TASK> Please restate the following records word for word.

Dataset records
+===+

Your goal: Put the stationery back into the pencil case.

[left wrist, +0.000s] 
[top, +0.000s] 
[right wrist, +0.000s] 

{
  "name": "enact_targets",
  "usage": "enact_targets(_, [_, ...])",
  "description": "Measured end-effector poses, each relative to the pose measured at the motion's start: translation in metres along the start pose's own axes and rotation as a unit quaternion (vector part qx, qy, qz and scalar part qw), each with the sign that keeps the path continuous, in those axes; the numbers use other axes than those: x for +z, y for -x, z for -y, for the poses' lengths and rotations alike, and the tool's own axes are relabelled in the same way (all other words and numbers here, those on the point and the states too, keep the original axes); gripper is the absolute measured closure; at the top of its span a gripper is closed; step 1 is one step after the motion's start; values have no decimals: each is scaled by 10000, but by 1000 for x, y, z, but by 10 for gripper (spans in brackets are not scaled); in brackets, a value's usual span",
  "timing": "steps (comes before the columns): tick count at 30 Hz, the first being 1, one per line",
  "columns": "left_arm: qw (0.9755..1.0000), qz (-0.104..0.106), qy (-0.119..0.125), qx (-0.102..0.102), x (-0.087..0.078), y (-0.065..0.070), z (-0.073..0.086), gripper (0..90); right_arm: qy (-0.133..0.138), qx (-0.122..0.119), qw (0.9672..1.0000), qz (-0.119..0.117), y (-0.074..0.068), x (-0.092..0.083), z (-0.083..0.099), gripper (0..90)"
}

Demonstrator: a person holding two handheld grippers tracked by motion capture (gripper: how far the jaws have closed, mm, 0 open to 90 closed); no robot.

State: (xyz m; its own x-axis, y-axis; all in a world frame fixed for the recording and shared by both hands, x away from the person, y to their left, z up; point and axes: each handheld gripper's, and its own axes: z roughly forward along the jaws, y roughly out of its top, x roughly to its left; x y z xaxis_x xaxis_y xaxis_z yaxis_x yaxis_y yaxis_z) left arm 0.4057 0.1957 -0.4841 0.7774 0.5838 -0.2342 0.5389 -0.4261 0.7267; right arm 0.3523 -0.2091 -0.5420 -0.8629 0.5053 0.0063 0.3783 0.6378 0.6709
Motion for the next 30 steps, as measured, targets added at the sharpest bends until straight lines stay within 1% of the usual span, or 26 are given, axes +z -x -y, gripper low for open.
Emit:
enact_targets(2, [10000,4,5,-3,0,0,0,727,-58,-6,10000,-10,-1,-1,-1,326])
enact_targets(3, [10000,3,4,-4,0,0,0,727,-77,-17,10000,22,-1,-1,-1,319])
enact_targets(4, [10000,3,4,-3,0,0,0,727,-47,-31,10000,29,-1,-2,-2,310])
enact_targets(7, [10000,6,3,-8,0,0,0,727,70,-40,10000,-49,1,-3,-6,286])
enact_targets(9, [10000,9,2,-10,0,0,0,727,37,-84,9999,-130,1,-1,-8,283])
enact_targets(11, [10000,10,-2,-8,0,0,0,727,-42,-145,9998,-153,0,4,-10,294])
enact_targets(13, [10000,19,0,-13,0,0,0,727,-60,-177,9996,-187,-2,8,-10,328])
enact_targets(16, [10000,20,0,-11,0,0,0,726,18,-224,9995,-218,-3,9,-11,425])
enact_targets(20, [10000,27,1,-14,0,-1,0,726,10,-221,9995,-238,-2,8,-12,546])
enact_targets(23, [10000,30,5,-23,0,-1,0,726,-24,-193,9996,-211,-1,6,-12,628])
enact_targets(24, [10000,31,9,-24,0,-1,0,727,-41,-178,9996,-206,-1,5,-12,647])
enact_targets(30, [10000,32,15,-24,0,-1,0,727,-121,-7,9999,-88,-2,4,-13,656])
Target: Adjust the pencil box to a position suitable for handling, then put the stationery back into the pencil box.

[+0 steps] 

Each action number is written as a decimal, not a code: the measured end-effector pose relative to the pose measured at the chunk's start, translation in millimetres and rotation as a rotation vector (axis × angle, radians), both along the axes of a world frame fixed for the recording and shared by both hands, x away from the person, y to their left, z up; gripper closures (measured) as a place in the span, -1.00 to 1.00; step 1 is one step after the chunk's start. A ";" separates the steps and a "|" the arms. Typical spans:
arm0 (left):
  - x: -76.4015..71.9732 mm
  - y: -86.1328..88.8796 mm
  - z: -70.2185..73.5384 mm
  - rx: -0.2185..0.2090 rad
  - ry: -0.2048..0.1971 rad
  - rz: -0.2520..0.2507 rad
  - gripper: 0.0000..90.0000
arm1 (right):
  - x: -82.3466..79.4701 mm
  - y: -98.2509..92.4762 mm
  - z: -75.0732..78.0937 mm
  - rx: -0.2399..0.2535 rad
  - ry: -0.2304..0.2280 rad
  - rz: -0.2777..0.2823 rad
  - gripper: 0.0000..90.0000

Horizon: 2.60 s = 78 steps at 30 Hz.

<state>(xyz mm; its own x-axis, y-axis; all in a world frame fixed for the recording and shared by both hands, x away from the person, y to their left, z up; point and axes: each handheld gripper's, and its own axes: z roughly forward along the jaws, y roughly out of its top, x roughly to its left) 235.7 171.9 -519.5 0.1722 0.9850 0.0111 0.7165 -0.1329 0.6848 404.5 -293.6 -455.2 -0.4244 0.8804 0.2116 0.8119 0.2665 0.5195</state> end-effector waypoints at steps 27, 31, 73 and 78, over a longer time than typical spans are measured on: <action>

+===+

WRITTEN REPLY>
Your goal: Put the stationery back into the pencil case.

[left wrist, +0.000s] 
[top, +0.000s] 
[right wrist, +0.000s] 

{
  "name": "enact_targets",
  "usage": "enact_targets(_, [_, ...])",
  "description": "Measured end-effector poses, each relative to the pose measured at the motion's start: translation in metres along the start pose's own axes and rotation as a unit quaternion (vector part qx, qy, qz and scalar part qw), each with the sign that keeps the path continuous, in those axes; the numbers use other axes than those: x for +z, y for -x, z for -y, for the poses' lengths and rotations alike, and the tool's own axes are relabelled in the same way (all other words and numbers here, those on the point and the states too, keep the original axes); gripper is the absolute measured closure; at the top of its span a gripper is closed; step 1 is one step after the motion's start; values have no decimals: each is scaled by 10000, but by 1000 for x, y, z, but by 10 for gripper (spans in brackets are not scaled); in brackets, a value's usual span",
  "timing": "steps (comes before the columns): tick count at 30 Hz, the first being 1, one per line",
  "columns": "left_arm: qw (0.9755..1.0000), qz (-0.104..0.106), qy (-0.119..0.125), qx (-0.102..0.102), x (-0.087..0.078), y (-0.065..0.070), z (-0.073..0.086), gripper (0..90); right_arm: qy (-0.133..0.138), qx (-0.122..0.119), qw (0.9672..1.0000), qz (-0.119..0.117), y (-0.074..0.068), x (-0.092..0.083), z (-0.083..0.099), gripper (0..90)"
}

Demonstrator: a person holding two handheld grippers tracked by motion capture (gripper: how far the jaws have closed, mm, 0 open to 90 closed); no robot.

State: (xyz m; its own x-axis, y-axis; all in a world frame fixed for the recording and shared by both hands, x away from the person, y to their left, z up; point and axes: each handheld gripper's, and its own axes: z roughly forward along the jaws, y roughly out of its top, x roughly to its left; x y z xaxis_x xaxis_y xaxis_z yaxis_x yaxis_y yaxis_z) left arm 0.4057 0.1957 -0.4841 0.7774 0.5838 -0.2342 0.5389 -0.4261 0.7267; right arm 0.3523 -0.2091 -0.5420 -0.8629 0.5053 0.0063 0.3783 0.6378 0.6709
Motion for the next 30 steps, as measured, targets added at the sharpest bends until straight lines stay within 1% of the usual span, or 26 are given, axes +z -x -y, gripper low for open.
Emit:
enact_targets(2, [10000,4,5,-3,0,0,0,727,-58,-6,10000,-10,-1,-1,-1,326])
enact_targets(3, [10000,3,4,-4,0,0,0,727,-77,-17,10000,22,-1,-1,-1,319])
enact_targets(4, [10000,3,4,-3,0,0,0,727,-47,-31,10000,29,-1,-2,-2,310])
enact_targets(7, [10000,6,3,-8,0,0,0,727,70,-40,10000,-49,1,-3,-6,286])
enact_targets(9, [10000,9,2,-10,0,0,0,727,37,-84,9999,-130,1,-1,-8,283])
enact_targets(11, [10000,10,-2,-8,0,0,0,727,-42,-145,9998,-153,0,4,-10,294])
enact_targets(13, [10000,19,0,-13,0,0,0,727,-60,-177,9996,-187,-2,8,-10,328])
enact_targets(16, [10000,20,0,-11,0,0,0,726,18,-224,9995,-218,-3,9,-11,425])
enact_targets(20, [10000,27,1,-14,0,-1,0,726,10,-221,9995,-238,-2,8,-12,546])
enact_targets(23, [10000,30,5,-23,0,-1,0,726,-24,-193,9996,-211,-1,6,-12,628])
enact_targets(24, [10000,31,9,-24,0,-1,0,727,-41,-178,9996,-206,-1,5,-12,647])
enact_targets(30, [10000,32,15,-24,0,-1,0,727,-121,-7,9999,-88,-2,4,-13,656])
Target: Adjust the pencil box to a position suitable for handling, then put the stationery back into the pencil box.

[+0 steps] 

Each action number is written as a decimal, not a code: the measured end-effector pose relative to the pose measured at the chunk's start, translation in millimetres and rotation as a rotation vector (axis × angle, radians), both along the axes of a world frame fixed for the recording and shared by both hands, x away from the person, y to their left, z up; gripper closures (measured) as a place in the span, -1.00 to 1.00; step 1 is one step after the chunk's start. A ";" separates the steps and a "|" the arms. Typical spans:
arm0 (left):
  - x: -76.4015..71.9732 mm
  - y: -86.1328..88.8796 mm
  - z: -70.2185..73.5384 mm
  - rx: -0.2185..0.2090 rad
  - ry: -0.2048..0.1971 rad
  - rz: -0.2520..0.2507 rad
  - gripper: 0.0000..90.0000
arm1 (right):
  - x: -82.3466..79.4701 mm
  - y: -98.2509..92.4762 mm
  - z: -75.0732..78.0937 mm
  - rx: -0.2399..0.2535 rad
  - ry: -0.2304..0.2280 rad
  - rz: -0.2777..0.2823 rad
  - gripper: 0.0000..90.0000

Horizon: 2.60 s = 78 steps at 30 Hz.

<state>(xyz mm; its own x-axis, y-axis; all in a world frame fixed for the recording and shared by both hands, x away from the person, y to their left, z up; point and axes: each handheld gripper's, and its own axes: z roughly forward along the jaws, y roughly out of its top, x roughly to its left) 235.7 171.9 -519.5 0.1722 0.9850 0.0111 0.7165 -0.1329 0.6848 404.5 -293.6 -455.2 -0.4244 0.8804 0.2116 0.8119 0.2665 0.5195</state> end-effector waypoints at steps 27, 31, 73 and 78, over a longer time than typical spans are measured on: <action>

No additional answer text is required.